**Material shown**
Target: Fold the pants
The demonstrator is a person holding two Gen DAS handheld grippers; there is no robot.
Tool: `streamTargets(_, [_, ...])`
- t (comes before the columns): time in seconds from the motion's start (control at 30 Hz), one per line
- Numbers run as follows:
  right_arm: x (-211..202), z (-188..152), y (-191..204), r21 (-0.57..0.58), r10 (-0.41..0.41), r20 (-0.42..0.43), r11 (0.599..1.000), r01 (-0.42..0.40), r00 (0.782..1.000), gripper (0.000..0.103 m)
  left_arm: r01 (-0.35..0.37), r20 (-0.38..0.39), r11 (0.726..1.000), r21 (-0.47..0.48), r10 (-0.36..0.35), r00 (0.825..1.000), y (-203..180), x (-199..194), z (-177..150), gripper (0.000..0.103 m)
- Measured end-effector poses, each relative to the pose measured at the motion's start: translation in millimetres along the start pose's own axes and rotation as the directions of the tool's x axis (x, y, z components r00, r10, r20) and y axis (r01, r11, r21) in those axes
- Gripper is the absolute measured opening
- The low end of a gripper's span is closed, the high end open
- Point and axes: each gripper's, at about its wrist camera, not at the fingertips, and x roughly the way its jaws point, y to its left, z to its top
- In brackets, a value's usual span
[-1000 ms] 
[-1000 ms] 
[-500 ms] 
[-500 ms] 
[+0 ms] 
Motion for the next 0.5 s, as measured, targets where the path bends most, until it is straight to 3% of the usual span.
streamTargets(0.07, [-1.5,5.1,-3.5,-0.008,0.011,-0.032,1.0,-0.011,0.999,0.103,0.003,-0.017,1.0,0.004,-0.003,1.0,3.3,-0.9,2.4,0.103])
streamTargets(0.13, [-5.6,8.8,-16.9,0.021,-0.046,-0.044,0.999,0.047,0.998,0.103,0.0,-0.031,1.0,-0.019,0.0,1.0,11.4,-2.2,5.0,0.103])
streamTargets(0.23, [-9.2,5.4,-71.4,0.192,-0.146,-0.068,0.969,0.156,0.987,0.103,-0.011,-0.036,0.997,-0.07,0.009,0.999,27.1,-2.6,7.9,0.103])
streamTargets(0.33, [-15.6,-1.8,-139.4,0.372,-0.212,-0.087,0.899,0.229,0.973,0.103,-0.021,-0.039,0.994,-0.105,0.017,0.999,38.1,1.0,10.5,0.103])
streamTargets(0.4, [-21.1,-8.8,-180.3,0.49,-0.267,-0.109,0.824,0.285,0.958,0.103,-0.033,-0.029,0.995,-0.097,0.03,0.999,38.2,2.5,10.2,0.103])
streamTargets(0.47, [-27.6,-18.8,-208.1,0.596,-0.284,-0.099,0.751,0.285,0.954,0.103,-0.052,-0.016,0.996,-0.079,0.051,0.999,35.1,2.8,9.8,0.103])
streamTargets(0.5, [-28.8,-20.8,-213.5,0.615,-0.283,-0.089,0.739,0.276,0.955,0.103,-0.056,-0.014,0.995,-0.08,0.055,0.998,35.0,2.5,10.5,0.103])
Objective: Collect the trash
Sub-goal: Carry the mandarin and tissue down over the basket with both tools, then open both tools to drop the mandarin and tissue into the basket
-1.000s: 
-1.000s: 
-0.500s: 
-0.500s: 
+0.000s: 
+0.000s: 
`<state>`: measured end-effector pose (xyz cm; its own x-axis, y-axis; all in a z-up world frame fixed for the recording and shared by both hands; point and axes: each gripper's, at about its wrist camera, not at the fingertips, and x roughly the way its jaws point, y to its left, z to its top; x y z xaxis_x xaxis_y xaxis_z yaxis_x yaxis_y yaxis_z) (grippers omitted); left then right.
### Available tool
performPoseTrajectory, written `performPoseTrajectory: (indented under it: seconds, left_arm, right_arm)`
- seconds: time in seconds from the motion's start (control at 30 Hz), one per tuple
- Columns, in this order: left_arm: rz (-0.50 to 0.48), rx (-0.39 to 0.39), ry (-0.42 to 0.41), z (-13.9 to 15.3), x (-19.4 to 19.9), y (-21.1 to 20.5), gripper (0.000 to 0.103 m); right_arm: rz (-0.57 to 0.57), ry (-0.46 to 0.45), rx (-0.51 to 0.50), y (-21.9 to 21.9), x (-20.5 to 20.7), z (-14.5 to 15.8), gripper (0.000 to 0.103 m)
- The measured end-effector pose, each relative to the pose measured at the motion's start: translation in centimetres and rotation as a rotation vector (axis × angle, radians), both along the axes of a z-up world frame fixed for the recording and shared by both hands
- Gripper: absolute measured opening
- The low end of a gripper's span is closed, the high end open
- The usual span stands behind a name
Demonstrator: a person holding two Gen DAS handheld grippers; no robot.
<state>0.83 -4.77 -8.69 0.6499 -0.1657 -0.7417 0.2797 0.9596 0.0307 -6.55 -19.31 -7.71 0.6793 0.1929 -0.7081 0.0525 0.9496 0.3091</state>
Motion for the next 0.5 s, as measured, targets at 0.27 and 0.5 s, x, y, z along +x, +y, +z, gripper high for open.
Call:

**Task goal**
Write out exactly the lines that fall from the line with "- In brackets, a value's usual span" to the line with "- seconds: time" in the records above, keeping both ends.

**Answer box**
- In brackets, a value's usual span
[-1000 ms] 
[-1000 ms] 
[-500 ms] 
[-500 ms] 
[+0 ms] 
Motion for the next 0.5 s, as measured, targets where the path bends most, until it is straight to 3% of the usual span.
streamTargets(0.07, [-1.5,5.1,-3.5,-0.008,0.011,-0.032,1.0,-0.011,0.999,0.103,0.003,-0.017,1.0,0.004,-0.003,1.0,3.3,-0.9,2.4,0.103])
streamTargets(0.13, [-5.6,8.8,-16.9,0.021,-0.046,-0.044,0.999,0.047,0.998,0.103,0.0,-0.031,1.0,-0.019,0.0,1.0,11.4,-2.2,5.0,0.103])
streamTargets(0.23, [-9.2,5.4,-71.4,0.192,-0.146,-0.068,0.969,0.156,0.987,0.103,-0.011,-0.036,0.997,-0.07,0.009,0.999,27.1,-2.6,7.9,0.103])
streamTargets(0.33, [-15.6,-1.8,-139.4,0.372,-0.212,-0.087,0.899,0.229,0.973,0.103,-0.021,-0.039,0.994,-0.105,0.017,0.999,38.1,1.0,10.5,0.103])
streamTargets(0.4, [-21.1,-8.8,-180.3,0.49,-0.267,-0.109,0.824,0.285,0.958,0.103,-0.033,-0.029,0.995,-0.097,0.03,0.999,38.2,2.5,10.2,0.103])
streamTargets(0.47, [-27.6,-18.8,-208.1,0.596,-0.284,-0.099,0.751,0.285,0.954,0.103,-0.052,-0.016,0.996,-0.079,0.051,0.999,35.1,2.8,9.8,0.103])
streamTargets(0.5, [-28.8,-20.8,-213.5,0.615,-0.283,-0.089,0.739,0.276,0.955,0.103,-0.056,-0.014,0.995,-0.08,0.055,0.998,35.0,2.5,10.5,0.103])
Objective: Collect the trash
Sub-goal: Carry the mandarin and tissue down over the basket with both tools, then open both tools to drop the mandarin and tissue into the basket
-1.000s: 
-1.000s: 
-0.500s: 
-0.500s: 
+0.000s: 
+0.000s: 
`<state>`: measured end-effector pose (xyz cm; its own x-axis, y-axis; all in a z-up world frame fixed for the recording and shared by both hands; point and axes: each gripper's, at about its wrist camera, not at the fingertips, and x roughly the way its jaws point, y to its left, z to its top; x y z xaxis_x xaxis_y xaxis_z yaxis_x yaxis_y yaxis_z) (grippers omitted); left then right.
### Available tool
performPoseTrajectory, written `performPoseTrajectory: (indented under it: seconds, left_arm, right_arm)`
- seconds: time in seconds from the motion's start (control at 30 Hz), one per tuple

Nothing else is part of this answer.